== Task statement ==
Look through the entries below. Report each line that has the word "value" in it.

Data excerpts
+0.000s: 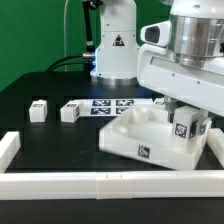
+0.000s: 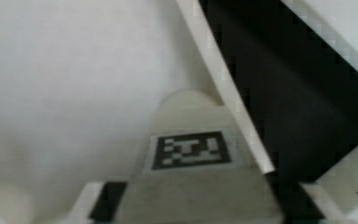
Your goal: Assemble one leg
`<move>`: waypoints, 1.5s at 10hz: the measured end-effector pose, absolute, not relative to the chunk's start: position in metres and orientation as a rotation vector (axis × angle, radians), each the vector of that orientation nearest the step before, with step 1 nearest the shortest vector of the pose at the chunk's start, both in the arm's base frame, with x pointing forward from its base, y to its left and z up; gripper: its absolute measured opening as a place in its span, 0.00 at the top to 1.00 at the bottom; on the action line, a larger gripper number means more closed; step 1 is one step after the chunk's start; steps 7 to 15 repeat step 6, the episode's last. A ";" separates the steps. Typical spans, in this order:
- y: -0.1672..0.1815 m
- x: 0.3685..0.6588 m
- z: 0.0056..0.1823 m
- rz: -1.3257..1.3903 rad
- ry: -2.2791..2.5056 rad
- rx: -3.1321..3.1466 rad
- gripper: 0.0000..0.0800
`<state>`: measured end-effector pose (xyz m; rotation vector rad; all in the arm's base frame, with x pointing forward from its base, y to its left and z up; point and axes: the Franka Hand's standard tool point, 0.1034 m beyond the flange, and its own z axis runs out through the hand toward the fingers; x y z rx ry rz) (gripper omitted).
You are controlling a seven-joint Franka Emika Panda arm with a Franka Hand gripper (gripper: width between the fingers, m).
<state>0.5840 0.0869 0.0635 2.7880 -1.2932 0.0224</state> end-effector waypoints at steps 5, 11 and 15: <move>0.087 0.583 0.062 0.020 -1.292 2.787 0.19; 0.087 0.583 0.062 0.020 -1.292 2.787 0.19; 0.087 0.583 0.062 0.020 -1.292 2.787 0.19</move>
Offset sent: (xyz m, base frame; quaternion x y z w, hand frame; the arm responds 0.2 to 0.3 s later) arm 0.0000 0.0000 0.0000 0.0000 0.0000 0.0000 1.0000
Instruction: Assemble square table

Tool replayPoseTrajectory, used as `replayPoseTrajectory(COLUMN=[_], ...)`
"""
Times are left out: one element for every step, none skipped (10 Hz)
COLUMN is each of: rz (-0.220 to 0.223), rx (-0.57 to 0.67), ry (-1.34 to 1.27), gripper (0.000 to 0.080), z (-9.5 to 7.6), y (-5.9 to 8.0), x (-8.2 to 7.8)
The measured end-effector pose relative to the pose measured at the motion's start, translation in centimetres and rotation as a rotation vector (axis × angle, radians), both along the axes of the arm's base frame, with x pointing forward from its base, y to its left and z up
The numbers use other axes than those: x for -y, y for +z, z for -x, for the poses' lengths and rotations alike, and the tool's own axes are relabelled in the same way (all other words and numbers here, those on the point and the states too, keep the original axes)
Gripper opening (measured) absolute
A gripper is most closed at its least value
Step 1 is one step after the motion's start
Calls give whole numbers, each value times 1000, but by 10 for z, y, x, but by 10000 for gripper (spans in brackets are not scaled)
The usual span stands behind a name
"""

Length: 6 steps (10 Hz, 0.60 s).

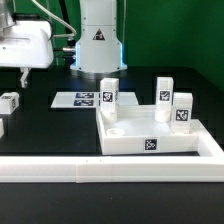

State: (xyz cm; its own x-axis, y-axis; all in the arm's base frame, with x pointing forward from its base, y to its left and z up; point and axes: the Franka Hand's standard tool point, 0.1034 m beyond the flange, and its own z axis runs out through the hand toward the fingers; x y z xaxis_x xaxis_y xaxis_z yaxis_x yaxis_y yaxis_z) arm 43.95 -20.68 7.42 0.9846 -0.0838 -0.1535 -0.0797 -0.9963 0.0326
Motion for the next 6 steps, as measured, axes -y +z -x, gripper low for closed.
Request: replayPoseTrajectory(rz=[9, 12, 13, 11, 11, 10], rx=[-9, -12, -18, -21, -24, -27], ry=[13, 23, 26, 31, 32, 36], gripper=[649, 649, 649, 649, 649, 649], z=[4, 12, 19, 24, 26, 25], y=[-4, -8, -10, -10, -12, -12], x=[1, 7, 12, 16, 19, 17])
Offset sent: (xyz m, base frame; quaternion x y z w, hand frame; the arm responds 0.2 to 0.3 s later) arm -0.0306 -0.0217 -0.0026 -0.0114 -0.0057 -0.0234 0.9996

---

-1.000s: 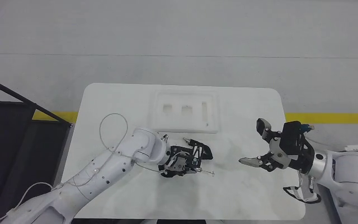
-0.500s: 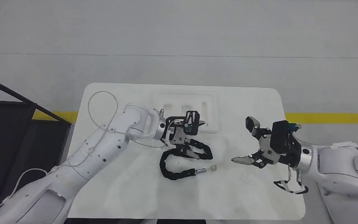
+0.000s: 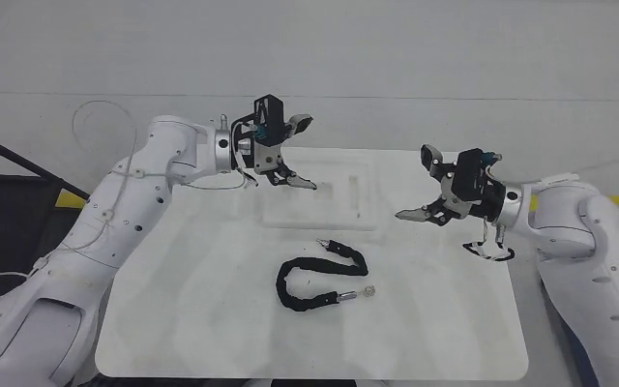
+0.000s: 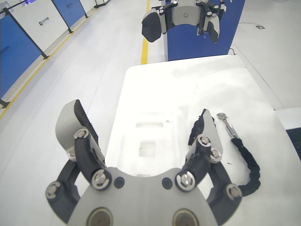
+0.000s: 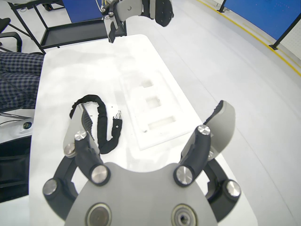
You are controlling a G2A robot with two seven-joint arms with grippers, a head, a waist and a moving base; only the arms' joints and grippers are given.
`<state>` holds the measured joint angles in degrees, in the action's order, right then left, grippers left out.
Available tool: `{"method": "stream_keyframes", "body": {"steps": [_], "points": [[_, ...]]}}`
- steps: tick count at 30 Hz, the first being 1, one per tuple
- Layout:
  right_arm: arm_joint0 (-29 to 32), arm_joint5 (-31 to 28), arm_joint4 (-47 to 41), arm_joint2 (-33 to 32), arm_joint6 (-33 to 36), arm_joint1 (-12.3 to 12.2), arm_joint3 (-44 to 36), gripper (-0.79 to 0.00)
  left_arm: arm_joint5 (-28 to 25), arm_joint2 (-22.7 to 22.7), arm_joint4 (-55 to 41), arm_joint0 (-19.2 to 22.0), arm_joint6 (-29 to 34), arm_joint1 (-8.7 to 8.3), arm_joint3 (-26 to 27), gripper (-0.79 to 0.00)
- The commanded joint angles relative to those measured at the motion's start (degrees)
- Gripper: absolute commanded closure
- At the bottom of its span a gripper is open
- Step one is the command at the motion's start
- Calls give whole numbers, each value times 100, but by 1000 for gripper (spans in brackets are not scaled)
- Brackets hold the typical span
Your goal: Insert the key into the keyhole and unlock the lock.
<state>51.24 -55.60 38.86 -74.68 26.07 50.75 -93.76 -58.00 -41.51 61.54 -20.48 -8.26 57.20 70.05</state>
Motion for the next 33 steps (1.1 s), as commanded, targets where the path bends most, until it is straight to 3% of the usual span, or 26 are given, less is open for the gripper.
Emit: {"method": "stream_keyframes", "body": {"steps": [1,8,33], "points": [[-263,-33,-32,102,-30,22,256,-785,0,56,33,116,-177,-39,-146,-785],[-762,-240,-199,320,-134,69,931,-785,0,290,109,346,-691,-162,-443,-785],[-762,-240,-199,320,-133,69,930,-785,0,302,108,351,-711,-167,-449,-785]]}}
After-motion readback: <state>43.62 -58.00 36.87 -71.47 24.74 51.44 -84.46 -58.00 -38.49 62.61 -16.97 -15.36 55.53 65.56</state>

== Response box ==
A gripper is most closed at its least value
Calls give whole numbers, each value times 1000, but by 10 for z, y, x, but by 10000 for gripper (spans in brackets are not scaled)
- Calls give whole numbers, each value times 100, but by 1000 for gripper (spans in brackets are not scaled)

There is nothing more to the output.